Mauvais temps : Hébergement local avec des « difficultés » à s’intégrer aux soutiens

Mauvais temps : Hébergement local avec des "difficultés" à s'intégrer aux soutiens

Dans une déclaration à l’agence Lusa, le président de l’Association du Logement Local au Portugal (ALEP) a expliqué que cela est, en partie, naturel, notamment parce que de nombreux logements locaux ne sont pas des résidences principales.

Par ailleurs, « les lignes de soutien aux entreprises ne sont pas destinées aux entrepreneurs individuels », a noté Eduardo Miranda, rappelant que cette situation s’était déjà produite auparavant, pendant la pandémie de covid-19, et que l’ALEP vérifie s’il est possible « d’apporter des ajustements » aux règles prévues pour ces aides en particulier.

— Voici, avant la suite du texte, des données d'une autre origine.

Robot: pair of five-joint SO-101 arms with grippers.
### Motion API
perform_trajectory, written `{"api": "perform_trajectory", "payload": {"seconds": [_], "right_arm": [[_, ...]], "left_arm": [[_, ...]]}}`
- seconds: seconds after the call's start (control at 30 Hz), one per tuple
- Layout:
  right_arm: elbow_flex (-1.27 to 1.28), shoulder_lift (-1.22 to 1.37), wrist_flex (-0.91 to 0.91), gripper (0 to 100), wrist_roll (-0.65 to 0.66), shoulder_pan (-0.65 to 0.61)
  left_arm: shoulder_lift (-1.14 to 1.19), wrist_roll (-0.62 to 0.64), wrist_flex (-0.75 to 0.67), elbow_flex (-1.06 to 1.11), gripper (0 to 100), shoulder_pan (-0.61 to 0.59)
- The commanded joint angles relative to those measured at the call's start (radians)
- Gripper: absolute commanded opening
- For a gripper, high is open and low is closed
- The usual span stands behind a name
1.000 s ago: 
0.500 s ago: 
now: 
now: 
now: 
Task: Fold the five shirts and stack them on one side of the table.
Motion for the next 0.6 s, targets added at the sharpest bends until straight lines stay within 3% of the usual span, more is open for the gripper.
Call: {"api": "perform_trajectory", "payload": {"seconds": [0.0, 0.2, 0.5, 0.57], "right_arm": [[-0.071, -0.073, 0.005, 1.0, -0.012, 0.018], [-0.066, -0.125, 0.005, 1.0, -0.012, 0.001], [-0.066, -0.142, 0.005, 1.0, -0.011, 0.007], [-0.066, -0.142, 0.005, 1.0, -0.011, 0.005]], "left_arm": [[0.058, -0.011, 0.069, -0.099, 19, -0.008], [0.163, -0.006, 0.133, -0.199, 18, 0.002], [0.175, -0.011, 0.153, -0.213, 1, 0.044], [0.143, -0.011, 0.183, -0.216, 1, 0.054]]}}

Ceci, car l’association n’a pas la capacité de fournir un soutien financier à ses membres. « Nous parlons de cas où un toit entier a été détruit, ce qui représente des investissements considérables », a-t-il souligné.

Le gouvernement a annoncé des mesures de soutien allant jusqu’à 2,5 milliards d’euros pour atténuer l’impact du passage au Portugal des dépressions Kristin, Leonardo et Marta, qui ont causé 16 morts et de nombreux blessés et personnes déplacées.

Jusqu’à présent, l’ALEP n’a reçu que des « cas spécifiques et ponctuels » de propriétaires de logements locaux, notamment parce que le Centre, le plus touché par le mauvais temps, « n’est pas une zone avec une grande présence » de cette activité.

Cependant, l’activité « était en expansion » dans la région, qui « a une caractéristique très intéressante », car, bien qu’étant « relativement petite, elle présente une grande diversité touristique », a souligné Eduardo Miranda, précisant que, dans la plupart des cas, il s’agit de secondes résidences dans l’intérieur du pays, que les gens utilisent pour le logement local.

« Ce n’est pas une zone de forte présence touristique, certaines régions le sont un peu plus, mais ce n’est pas une zone de grande densité, mais il est évidemment dramatique pour tous, d’autant que (…) l’ensemble de la communauté perd, avec le tourisme et l’économie à l’arrêt, donc c’est un drame compliqué auquel l’association est évidemment très sensible », a-t-il garanti.

Toutefois, « il est encore un peu tôt pour faire une évaluation plus globale », a-t-il souligné, ajoutant que le secteur du logement local est impliqué dans les programmes d’hébergement du Tourisme du Portugal pour les personnes travaillant dans les zones touchées par le mauvais temps.

« Ceux qui sont en capacité s’inscrivent et participent », a-t-il mentionné, ajoutant qu’il existe des groupes qui collectent également des fonds pour « aider non seulement le logement local, mais en général toute la population la plus touchée ».

Évidemment, cette longue période de mauvais temps a un « impact généralisé » sur l’activité de logement local, dès lors que l' »intérêt » des potentiels visiteurs pour se rendre au Portugal est affecté.

L’état actuel de calamité « affecte évidemment les réservations » et « crée aussi des préoccupations pour les réservations futures, car nous sommes encore à une phase (…) d’analyse de l’impact », a-t-il observé, reconnaissant que la situation a été « plus atténuée » du fait que nous sommes en hiver. « Le plus complexe serait si cela avait également des effets plus tard, au printemps/été », a-t-il alerté.

La situation de calamité a été prolongée jusqu’au 15 du mois pour 68 municipalités des régions Centre, Lisbonne et Vale do Tejo et Alentejo, les plus touchées par le mauvais temps actuel, qui a entraîné des inondations et des crues ayant causé la destruction totale ou partielle de maisons, entreprises et infrastructures, la chute d’arbres et de structures, ainsi que la fermeture de routes, d’écoles et de services de transport, et la coupure d’électricité, d’eau et de communications.